▶ **TO DO**: The data below holds a line containing "thing at (333, 275): (1.32, 0.02, 1.23);" and a line containing "Spatial annotation of"; please quote exactly those two lines and every line between them, and nothing else.

▶ **RECORD EXCERPTS**:

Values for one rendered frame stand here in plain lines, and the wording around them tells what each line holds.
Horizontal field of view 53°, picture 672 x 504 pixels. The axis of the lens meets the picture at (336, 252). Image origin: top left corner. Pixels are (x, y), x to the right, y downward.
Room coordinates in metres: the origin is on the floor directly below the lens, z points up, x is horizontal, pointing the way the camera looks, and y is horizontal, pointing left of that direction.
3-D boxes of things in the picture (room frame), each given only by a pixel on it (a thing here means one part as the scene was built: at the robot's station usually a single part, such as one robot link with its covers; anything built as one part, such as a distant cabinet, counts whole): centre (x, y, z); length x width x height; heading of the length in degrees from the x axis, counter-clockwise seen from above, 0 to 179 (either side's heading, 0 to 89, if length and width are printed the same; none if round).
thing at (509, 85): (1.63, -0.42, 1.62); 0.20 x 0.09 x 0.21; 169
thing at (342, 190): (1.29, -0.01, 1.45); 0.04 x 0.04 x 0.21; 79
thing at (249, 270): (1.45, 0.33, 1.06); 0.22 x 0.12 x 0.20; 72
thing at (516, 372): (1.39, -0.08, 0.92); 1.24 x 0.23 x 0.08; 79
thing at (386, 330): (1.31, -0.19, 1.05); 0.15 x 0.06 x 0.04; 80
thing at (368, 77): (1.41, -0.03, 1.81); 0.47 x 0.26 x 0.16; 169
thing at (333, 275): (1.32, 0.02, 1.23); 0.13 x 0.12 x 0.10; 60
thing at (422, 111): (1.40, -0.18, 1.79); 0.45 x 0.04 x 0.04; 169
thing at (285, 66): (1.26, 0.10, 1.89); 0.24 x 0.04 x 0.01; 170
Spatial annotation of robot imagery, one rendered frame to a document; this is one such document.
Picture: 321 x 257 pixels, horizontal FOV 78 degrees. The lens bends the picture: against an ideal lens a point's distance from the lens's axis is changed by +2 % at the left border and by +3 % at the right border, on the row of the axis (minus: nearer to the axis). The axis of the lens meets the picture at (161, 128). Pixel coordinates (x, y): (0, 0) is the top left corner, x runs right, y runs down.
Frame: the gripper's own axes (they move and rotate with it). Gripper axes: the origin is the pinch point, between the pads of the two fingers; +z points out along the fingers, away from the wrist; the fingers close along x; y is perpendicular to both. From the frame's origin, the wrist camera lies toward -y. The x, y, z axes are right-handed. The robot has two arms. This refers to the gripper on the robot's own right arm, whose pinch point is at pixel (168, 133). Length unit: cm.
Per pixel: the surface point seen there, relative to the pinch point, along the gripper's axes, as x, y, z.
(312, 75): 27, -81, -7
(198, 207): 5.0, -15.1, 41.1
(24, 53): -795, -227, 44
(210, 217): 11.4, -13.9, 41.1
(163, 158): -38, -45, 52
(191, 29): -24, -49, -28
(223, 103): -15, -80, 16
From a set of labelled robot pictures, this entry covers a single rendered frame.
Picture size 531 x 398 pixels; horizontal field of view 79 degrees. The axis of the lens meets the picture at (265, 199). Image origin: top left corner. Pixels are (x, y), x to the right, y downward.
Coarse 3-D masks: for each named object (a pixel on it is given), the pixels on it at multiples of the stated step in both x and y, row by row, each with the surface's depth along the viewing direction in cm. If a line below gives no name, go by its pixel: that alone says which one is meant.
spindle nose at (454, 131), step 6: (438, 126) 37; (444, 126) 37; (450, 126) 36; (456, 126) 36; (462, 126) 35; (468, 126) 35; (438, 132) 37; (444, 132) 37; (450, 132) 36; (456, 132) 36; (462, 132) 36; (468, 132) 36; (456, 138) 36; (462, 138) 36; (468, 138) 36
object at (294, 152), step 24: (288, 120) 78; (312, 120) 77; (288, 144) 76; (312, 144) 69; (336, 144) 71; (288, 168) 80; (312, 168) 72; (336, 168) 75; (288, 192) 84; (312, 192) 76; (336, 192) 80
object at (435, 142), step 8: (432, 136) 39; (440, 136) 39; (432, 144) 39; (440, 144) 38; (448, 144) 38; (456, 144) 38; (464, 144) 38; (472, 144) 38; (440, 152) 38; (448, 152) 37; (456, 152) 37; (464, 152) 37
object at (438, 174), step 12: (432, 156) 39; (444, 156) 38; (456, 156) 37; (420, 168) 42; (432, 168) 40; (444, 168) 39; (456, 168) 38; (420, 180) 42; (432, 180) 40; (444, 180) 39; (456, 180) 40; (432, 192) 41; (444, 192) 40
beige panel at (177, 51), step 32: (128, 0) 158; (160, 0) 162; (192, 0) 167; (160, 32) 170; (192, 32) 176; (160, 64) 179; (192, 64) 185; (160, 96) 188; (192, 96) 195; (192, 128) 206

▶ **SOLUTION**:
thing at (333, 275): (1.32, 0.02, 1.23); 0.13 x 0.12 x 0.10; 60
thing at (422, 111): (1.40, -0.18, 1.79); 0.45 x 0.04 x 0.04; 169
thing at (285, 66): (1.26, 0.10, 1.89); 0.24 x 0.04 x 0.01; 170
Spatial annotation of robot imagery, one rendered frame to a document; this is one such document.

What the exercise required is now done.